== Available data

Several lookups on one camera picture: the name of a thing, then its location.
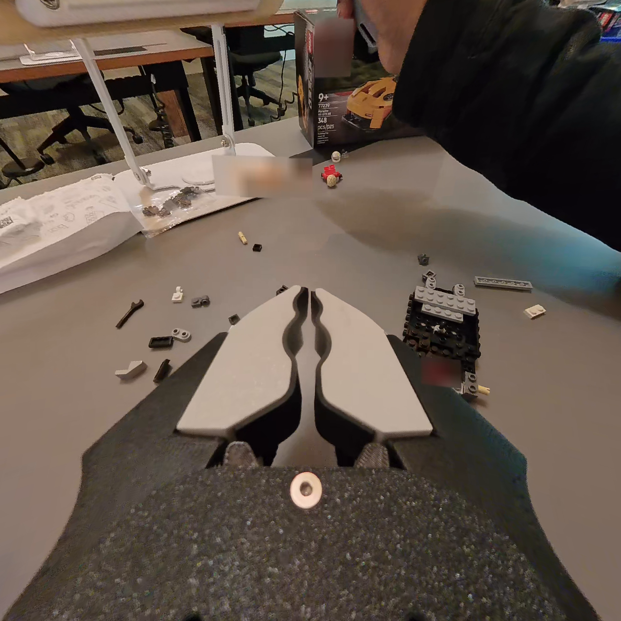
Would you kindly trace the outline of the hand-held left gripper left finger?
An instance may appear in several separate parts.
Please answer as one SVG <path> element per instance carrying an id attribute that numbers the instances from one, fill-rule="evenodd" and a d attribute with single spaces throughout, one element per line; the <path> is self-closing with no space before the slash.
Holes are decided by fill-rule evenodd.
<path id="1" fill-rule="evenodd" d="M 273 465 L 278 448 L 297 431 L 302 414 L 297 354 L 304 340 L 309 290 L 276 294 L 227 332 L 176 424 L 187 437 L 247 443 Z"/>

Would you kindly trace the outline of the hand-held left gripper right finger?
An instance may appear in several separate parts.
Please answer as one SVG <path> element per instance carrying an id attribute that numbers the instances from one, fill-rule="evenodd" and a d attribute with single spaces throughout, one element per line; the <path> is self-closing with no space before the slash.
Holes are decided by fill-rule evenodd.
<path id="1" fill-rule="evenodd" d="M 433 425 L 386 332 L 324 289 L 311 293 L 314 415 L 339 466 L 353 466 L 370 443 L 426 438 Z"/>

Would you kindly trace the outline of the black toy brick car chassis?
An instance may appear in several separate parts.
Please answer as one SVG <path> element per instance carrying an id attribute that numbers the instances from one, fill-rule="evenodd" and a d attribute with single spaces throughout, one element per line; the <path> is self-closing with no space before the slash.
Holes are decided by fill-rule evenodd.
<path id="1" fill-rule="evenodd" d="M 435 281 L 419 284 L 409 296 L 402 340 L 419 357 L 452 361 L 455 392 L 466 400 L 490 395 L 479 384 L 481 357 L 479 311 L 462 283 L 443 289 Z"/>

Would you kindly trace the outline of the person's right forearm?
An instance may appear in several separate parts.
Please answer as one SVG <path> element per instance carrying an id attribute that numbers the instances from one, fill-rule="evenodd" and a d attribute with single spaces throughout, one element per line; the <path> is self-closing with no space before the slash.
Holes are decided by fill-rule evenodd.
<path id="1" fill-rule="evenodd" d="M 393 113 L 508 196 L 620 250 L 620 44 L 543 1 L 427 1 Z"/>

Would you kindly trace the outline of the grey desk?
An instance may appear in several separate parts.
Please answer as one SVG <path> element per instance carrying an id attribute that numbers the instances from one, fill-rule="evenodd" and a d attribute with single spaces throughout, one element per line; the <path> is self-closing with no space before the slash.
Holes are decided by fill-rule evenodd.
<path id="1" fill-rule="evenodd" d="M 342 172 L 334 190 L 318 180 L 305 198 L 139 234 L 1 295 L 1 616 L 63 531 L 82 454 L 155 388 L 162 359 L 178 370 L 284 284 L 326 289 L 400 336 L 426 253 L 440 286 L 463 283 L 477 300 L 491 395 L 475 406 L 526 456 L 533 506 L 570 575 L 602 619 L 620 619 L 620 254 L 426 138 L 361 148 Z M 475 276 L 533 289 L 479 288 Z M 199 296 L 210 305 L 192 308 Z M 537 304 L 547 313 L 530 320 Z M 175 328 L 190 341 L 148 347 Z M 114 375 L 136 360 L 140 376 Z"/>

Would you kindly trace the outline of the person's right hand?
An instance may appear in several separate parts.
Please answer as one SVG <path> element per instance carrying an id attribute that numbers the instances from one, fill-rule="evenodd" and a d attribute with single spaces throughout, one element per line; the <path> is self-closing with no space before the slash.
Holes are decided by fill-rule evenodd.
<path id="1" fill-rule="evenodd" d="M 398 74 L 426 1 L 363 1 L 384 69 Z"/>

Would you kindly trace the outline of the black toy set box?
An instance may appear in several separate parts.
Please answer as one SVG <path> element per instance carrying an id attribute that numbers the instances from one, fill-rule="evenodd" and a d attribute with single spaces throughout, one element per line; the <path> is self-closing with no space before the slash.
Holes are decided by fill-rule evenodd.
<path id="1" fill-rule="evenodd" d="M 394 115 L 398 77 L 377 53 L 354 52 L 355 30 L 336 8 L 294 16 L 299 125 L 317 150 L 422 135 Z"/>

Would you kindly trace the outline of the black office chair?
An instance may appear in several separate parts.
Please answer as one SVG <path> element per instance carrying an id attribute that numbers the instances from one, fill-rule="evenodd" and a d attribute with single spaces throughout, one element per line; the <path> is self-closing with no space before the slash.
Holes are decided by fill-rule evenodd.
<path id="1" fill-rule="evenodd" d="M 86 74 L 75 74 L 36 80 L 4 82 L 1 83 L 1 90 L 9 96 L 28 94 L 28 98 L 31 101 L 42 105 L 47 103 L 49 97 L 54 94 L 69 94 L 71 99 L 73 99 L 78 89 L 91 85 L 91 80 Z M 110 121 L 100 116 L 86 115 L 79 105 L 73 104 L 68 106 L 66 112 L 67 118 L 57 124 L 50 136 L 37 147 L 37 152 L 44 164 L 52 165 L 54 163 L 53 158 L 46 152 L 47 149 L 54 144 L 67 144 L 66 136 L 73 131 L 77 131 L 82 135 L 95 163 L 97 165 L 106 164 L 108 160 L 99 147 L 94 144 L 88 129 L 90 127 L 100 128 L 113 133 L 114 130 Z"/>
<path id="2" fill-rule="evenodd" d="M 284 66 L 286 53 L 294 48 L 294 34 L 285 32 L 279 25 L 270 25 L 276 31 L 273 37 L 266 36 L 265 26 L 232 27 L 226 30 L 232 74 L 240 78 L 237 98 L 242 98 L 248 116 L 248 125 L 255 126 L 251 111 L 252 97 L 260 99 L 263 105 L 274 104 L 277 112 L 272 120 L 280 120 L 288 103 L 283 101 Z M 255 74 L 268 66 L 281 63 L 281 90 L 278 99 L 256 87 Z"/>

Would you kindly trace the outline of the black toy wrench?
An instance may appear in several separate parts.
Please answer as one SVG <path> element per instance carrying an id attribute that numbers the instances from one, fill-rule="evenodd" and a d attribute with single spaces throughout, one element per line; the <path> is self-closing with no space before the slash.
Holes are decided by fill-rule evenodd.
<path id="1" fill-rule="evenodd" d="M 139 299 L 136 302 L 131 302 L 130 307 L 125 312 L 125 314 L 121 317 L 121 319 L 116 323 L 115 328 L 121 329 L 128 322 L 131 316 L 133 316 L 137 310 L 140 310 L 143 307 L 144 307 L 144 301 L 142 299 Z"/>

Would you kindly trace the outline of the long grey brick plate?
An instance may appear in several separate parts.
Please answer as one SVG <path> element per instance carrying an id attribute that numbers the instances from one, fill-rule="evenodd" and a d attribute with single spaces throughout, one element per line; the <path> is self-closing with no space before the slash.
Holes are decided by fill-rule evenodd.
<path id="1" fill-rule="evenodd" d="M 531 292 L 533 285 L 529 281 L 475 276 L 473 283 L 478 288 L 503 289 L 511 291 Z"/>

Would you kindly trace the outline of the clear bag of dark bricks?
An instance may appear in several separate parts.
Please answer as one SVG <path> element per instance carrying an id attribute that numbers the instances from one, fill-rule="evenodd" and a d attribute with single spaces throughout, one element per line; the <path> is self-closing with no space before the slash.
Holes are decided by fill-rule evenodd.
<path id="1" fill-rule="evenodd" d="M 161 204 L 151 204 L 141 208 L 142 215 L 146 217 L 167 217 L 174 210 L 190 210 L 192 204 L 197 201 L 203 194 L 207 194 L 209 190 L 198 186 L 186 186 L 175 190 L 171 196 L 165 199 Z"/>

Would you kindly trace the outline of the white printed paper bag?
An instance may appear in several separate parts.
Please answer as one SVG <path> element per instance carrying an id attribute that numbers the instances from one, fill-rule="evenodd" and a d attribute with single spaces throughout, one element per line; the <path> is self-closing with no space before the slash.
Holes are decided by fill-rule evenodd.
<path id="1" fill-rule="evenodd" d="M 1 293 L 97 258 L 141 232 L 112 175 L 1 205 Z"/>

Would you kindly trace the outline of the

====
== Available data

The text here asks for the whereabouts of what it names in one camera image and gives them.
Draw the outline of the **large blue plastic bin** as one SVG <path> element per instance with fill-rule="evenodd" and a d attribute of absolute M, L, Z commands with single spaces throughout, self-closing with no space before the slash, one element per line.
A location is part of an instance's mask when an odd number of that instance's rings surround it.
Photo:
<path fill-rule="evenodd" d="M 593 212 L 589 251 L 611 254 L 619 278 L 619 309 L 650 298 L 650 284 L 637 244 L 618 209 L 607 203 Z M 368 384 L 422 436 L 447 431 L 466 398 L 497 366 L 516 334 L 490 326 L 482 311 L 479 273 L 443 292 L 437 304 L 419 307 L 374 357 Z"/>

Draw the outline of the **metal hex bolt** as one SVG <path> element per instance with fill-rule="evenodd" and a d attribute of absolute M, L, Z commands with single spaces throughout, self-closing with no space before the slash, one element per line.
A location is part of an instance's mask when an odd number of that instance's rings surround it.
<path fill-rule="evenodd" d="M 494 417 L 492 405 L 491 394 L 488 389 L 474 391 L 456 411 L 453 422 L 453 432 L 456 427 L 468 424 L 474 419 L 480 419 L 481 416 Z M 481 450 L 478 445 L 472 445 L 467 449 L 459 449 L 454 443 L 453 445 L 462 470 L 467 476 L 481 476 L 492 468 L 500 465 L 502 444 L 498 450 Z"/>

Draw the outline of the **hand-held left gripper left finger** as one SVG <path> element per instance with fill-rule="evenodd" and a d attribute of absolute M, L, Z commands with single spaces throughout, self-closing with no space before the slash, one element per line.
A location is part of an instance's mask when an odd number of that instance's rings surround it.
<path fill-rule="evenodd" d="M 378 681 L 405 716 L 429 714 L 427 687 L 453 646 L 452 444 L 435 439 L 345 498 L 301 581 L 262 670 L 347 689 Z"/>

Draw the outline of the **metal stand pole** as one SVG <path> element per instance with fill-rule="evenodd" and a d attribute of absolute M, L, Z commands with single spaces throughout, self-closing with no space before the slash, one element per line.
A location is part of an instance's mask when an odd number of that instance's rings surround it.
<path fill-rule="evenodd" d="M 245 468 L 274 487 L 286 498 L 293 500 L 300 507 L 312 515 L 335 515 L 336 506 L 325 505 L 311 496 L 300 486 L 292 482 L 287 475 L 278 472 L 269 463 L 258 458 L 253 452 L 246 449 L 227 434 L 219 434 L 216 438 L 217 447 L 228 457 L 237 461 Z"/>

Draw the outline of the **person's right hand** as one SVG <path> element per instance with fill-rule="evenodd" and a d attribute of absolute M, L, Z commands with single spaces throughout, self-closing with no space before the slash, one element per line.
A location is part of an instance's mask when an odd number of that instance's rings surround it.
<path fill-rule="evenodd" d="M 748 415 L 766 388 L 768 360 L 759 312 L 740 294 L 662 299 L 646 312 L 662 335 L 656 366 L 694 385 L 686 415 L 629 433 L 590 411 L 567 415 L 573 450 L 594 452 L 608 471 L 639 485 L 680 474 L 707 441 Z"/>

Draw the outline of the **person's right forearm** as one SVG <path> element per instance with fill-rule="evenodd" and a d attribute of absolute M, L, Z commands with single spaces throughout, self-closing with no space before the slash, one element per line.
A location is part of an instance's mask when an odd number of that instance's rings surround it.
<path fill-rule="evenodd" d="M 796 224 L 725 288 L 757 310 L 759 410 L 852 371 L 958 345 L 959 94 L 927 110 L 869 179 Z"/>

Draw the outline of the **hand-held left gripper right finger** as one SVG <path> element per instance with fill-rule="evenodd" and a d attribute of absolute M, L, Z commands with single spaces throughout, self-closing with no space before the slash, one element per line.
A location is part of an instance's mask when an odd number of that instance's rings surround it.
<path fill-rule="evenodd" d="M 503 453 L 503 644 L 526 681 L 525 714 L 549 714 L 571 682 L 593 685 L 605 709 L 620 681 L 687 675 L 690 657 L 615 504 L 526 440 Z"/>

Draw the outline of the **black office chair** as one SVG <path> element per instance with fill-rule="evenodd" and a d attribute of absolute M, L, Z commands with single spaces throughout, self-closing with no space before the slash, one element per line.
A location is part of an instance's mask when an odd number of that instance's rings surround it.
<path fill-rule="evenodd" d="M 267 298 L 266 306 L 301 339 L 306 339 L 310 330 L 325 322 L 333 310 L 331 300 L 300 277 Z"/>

====
== Available data

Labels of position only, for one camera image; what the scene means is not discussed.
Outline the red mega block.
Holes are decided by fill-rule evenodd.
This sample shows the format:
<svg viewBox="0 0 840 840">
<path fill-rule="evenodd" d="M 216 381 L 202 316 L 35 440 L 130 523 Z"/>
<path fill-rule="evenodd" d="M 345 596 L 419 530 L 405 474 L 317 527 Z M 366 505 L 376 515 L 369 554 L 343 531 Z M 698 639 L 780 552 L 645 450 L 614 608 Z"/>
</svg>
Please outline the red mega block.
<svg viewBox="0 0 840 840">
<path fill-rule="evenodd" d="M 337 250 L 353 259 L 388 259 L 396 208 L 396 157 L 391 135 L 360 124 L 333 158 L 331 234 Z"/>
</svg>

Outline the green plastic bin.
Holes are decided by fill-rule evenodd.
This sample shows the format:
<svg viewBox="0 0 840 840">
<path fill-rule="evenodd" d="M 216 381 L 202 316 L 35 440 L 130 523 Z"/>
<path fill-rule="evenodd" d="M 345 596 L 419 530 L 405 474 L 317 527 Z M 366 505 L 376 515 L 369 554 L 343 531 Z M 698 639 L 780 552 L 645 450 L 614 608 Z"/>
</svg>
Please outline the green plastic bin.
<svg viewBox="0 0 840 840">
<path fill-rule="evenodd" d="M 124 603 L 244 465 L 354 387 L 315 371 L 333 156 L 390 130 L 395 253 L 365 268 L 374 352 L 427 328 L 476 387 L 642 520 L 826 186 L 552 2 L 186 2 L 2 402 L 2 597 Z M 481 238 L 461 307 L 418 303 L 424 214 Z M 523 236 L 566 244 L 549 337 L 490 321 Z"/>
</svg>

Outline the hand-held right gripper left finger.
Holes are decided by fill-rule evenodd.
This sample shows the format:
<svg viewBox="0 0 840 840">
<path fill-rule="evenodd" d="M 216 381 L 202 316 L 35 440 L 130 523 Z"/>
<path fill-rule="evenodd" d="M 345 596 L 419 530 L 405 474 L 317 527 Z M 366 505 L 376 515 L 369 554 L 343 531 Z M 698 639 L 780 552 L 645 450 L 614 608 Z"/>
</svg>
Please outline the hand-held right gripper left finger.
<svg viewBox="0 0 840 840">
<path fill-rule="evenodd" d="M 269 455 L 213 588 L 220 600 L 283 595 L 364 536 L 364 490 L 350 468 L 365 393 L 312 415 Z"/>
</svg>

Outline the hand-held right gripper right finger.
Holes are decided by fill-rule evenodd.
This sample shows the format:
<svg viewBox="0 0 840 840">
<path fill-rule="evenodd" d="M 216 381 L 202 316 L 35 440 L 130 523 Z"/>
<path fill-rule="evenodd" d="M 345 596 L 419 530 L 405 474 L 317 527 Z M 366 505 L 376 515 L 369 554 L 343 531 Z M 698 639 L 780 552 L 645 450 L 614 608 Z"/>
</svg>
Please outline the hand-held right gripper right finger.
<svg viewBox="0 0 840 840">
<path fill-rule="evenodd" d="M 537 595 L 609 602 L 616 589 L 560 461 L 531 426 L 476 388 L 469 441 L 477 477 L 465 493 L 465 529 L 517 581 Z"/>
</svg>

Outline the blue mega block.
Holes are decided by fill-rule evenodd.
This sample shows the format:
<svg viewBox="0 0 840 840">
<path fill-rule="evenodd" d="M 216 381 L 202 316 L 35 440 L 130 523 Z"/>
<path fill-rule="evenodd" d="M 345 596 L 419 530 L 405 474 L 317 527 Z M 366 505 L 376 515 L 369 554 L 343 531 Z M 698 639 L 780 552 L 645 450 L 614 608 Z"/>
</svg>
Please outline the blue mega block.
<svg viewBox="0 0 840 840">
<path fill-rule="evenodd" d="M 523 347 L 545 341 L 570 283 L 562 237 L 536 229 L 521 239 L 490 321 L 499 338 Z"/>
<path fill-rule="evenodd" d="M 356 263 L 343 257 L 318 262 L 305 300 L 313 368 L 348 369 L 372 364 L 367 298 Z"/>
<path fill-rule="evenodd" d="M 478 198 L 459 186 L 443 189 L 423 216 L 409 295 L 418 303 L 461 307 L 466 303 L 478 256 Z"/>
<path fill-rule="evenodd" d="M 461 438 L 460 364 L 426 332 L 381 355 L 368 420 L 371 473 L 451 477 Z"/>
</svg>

====

To do -> Word for word, repeat the lines above from the one with "Several lookups on" through the one with "gripper right finger?", and nothing beyond them. Omit the pictures.

Answer for the task ->
Several lookups on one camera picture: the name of a thing, then its location.
Would you kindly trace the outline of the hand-held left gripper left finger?
An instance may appear in several separate parts.
Please answer as one SVG <path> element per instance carrying an id attribute that numbers the instances from one, fill-rule="evenodd" and a d attribute with single spaces throughout, one element per line; the <path> is self-closing with no space before the slash.
Holes are decided by fill-rule evenodd.
<path id="1" fill-rule="evenodd" d="M 273 465 L 278 448 L 297 431 L 302 414 L 297 354 L 304 340 L 309 290 L 276 294 L 227 332 L 176 424 L 187 437 L 247 443 Z"/>

Would you kindly trace the outline of the hand-held left gripper right finger?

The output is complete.